И. Э. Грабарь являлся постоянным сотрудником отдела, членом коллегии и даже, сколько помню, заместителем Троцкой в качестве заведующей отделом. Он ежедневно по нескольку часов проводил в отделе, летая из одного конца морозовского особняка в другой, во все входя, со всеми перекидываясь оживленными репликами, преподавая директивы Детинову, принимая каких-нибудь иностранцев, интересующихся русским искусством, и т. д., и т. д. Слух о предполагающейся покраске дома «бывшего Станицкой» и о неразрешенной проблеме выбора колера покраски быстро дошел до него. Маленький, коренастый и подвижной «карпаторосс» (фамилия Грабарь – карпаторосского происхождения), с подстриженными рыжеватыми усами и голым черепом, всполошился: «Конечно, надо снять слой за слоем все многолетние наслоения извести и краски, установить первоначальный колер и окрасить стильный особняк в этот колер!..» – Ну, а кто будет наслоения снимать? – «Кто же может сделать это лучше, чем Чириков?! Конечно, надо обратиться к Чирикову!»
Слово Грабаря в отделе – закон. «Подняли» Чирикова. Энергичный Грабарь сам явился с Г. О. Чириковым на двор нашей усадьбы. Они долго в разных местах скребли и подчищали перочинными ножичками наружную стену дома и, наконец, установили, что красить дом необходимо в зеленовато-оливковый цвет, выделив, однако, колонны, барельефы и наличники окон посредством окраски их в белое. Так и решили.
Радуясь новому достижению, я дал соответствующие указания мастерам ремонтно-строительного отделения – и через некоторое время дом наш преобразился: свеженький, чистенький, он выделялся среди обветшавших, замызганных, давно не ремонтировавшихся домов улицы приятным, нарядным зелено-белым пятном.
Разумеется, я горячо поблагодарил Игоря Эммануиловича и его помощника за произведенную ими работу. Добавляю, сильно забегая вперед, что, когда в 1928 году, в год 100-летнего юбилея Толстого, поднялся снова вопрос о наружной окраске здания Толстовского музея, то установлено было, что определение колера первоначальной окраски будто бы сделано было Грабарем и Чириковым ошибочно и на этот раз перекрасили дом в классический оранжево-золотистый тон московского ампира.
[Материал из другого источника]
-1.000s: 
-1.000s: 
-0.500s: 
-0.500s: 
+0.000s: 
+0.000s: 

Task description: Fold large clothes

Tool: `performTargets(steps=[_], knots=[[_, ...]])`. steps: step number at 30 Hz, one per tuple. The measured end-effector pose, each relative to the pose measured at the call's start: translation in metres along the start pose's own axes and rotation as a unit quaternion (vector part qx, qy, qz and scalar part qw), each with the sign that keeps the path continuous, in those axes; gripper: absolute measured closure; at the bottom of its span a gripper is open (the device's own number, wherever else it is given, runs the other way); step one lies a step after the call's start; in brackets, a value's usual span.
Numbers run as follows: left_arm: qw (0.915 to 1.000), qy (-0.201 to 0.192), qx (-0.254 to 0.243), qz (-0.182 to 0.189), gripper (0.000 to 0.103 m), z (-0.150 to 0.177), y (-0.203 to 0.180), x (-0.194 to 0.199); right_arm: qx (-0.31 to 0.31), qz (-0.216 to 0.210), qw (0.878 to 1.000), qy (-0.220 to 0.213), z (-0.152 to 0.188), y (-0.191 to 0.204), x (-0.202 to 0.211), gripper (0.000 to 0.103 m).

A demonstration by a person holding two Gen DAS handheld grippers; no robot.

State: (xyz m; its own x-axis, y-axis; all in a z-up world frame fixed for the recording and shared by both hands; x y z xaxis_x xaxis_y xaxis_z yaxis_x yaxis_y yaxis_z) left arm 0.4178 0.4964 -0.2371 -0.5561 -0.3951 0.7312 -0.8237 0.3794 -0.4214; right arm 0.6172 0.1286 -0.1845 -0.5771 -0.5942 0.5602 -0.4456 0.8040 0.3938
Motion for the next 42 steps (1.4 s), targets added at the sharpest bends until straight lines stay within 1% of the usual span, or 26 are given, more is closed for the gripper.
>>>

Так или иначе, здание обновилось, – совершенно обновилось и приведено было в полный порядок как снаружи, так и внутри. Его узнать было нельзя. Я распорядился даже натереть паркеты, что по тогдашним временам всяческой нужды и нужды в воске уже нелегко было сделать.
Еще до окончания ремонта выехали, наконец, и все прежние обитатели из дома, и он окончательно стал «нашим», домом Толстовского музея.
Не могу не рассказать об одном характерном эпизоде, связанном с отъездом одной случайной обитательницы из обновлявшегося пречистенского особняка. Как-то подхожу я, возвращаясь из деловой поездки по городу, к парадному крыльцу здания. Смотрю – стоит воз, наполовину нагруженный разными вещами, в том числе и картинами из бывшего генч-оглуевского собрания, которых у жильцов оставалось, как я знал, еще довольно много. Оказалось, что как раз уезжают и вывозят свое имущество последние два-три жильца. Порадовался в душе, сие видя. Иду в подъезд – и останавливаюсь, пораженный открывшимся мне зрелищем: хорошенькая дамочка и какой-то незнакомец тянут вместе по полу на веревке взятого с верхней площадки лестницы и привязанного за «беломраморную» шею микеланджеловского «Давида». Давид как раз загремел головой по ступенькам крыльца, когда я собрался было на это крыльцо подняться.
– Здравствуйте, товарищ Б[улгаков]! – весело приветствовала меня дамочка. – Вот мы и уезжаем!
– Какое же право, – воскликнул я, – имеете вы увозить этот бюст? Ведь он вам не принадлежит! Это – высокоценный предмет искусства, который находится на учете в Отделе по делам музеев и охране памятников искусства и старины. (Тут я отчасти присочинил, но только отчасти, поскольку я уже докладывал о бюсте Детинову). Такое произведение не может быть предметом частной собственности. Оно должно найти свое место в одном из музеев. Я прошу вас немедленно отвязать веревку и оставить бюст в покое!
– Как? Что?! Какое вы имеете право?! – всполошилась красавица.
– Да, имею право как сотрудник Отдела по делам музеев. Еще раз прошу, чтобы вы немедленно отвязали веревку. Бюст останется здесь. Я не хочу, чтобы он попал в частные руки и стал предметом спекуляции!
– Спекуляции?! Какой спекуляции?! – взвизгнула дама. – Вы меня оскорбляете! Я протестую.